Background We hypothesised that the distinct embryonic origins of vascular smooth muscle cells (SMCs) at different anatomic locations, contribute to differences in vascular development and disease. Here we investigated the respective vasculogeneic potential of different embryonic-origin specific SMC derived from human embryonic stem cells (hESCs) to support vasculogenesis in vitro.
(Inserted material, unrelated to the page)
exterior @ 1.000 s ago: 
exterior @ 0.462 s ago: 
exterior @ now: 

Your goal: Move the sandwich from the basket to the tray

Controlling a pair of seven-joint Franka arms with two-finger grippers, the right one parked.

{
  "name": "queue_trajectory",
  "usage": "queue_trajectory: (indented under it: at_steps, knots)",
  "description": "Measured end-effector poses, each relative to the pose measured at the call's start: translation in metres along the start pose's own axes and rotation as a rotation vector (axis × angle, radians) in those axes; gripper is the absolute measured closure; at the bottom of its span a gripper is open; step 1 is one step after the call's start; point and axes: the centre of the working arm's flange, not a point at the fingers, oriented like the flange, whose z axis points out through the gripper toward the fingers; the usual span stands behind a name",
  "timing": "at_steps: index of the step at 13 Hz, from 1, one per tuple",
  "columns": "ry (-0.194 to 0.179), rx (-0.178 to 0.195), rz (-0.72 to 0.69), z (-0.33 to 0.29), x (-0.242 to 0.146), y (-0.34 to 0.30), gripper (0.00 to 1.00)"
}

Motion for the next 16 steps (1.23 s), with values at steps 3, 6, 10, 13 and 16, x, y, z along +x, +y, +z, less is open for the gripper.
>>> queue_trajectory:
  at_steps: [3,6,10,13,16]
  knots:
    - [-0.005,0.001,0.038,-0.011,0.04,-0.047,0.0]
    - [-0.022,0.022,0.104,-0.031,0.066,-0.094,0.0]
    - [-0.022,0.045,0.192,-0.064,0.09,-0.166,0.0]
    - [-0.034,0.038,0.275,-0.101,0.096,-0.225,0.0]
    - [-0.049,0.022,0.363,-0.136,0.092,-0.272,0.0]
Methods and results SMCs of three distinct embryonic origins were derived from an mStrawberry-expressing hESC line and were co-cultured with GFP-expressing human umbilical vein endothelial cells (HUVEC) to investigate the effects of distinct SMC subtypes on endothelial network formation. As demonstrated by quantitative data, LM-derived SMCs best supported HUVEC network survival in 3D co-culture in matrigel. In addition, LM-SMCs facilitated more complex endothelial networks, with narrower cords and more branch points, compared with the other SMC types and HUVECs alone. The effects of the LM-SMCs on HUVECs were at least in part paracrine in nature. A TaqMan Array was performed to identify possible mediators responsible for the differential effects of the SMC lineages and a microarray to determine lineage-specific angiogenesis gene signatures. Midkine (MDK) was identified as one important mediator for the enhanced vasculogenic effect of LM-SMCs. Subsequent siRNA-mediated knockdown of MDK in SMCs resulted in a decrease of total HUVEC network area and number of branch points in LM-derived SMC co-cultures.
Conclusion SMCs from distinct embryonic origins differ in their ability to support HUVEC network formation. LM-derived SMCs best support vasculogenesis in vitro, in part through increased expression of MDK.